Obesity is accompanied by inflammation in adipose tissue, impaired glucose tolerance, and changes in adipose leukocyte populations. These studies of adipose tissue from humans and mice revealed that increased frequencies of T-bet⁺ B cells in adipose tissue depend on invariant NKT cells and correlate with weight gain during obesity. Transfer of B cells enriched for T-bet⁺ cells exacerbates metabolic disorder in obesity, while ablation of Tbx21 specifically in B cells reduces serum IgG2c levels, inflammatory cytokines, and inflammatory macrophages in adipose tissue, ameliorating metabolic symptoms. Furthermore, transfer of serum or purified IgG from HFD mice restores metabolic disease in T-bet⁺ B cell-deficient mice, confirming T-bet⁺ B cell-derived IgG as a key mediator of inflammation during obesity. Together, these findings reveal an important pathological role for T-bet⁺ B cells that should inform future immunotherapy design in type 2 diabetes and other inflammatory conditions.

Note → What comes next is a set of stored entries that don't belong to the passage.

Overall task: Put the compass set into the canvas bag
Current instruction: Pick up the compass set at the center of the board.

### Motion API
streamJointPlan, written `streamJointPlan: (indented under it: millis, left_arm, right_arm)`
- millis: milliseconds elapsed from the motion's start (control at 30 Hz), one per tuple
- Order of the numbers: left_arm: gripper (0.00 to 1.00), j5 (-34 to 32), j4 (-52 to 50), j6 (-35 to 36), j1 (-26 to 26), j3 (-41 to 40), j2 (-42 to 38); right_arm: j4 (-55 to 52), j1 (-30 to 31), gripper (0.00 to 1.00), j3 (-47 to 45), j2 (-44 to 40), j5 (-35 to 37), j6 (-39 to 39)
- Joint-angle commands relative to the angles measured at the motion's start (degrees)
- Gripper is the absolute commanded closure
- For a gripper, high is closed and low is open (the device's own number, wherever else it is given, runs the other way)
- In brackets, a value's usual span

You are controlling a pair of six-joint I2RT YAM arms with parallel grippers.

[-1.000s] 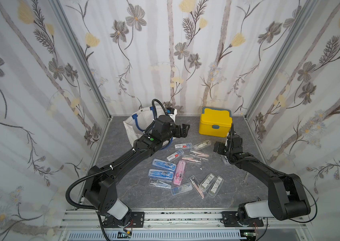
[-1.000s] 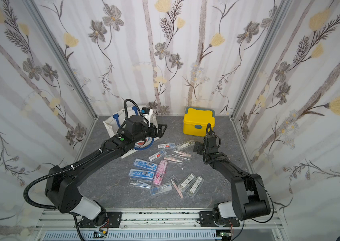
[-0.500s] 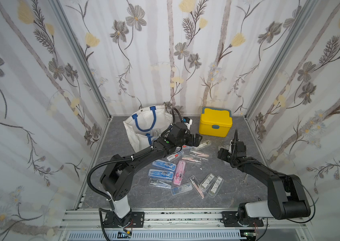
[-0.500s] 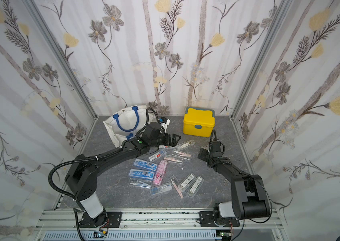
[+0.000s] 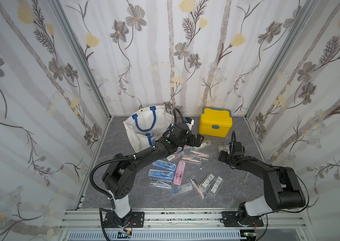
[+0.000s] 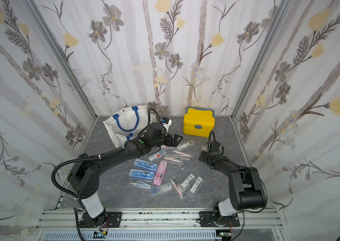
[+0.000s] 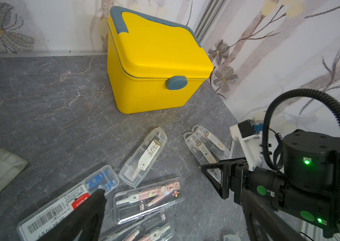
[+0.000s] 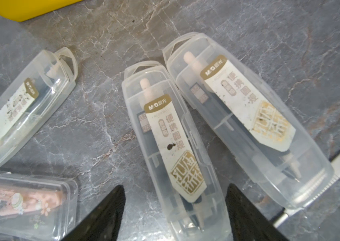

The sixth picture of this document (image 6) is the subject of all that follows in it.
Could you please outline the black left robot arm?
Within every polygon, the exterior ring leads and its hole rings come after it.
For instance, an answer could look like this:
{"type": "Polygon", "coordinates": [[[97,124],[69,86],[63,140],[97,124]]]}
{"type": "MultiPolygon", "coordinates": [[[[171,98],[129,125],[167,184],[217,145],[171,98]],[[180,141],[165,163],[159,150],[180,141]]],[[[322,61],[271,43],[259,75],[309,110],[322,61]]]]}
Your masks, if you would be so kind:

肥胖伴随着脂肪组织炎症、糖耐量受损和脂肪白细胞群的变化。^{这些对人类和小鼠脂肪组织的研究表明，脂肪组织中 T-bet +} B 细胞频率的增加取决于不变的 NKT 细胞，并且与肥胖期间的体重增加相关。富含 T-bet ⁺细胞的 B 细胞的转移会加剧肥胖的代谢紊乱，而B 细胞中特异的Tbx21消除会降低脂肪组织中的血清 IgG2c 水平、炎症细胞因子和炎症巨噬细胞，从而改善代谢症状。此外，从 HFD 小鼠转移血清或纯化的 IgG 可恢复 T-bet ⁺ B 细胞缺陷小鼠的代谢疾病，证实 T-bet ⁺ B 细胞衍生的 IgG 是肥胖期间炎症的关键介质。^{总之，这些发现揭示了 T-bet +} B 细胞的重要病理作用，可为未来 2 型糖尿病和其他炎症性疾病的免疫治疗设计提供信息。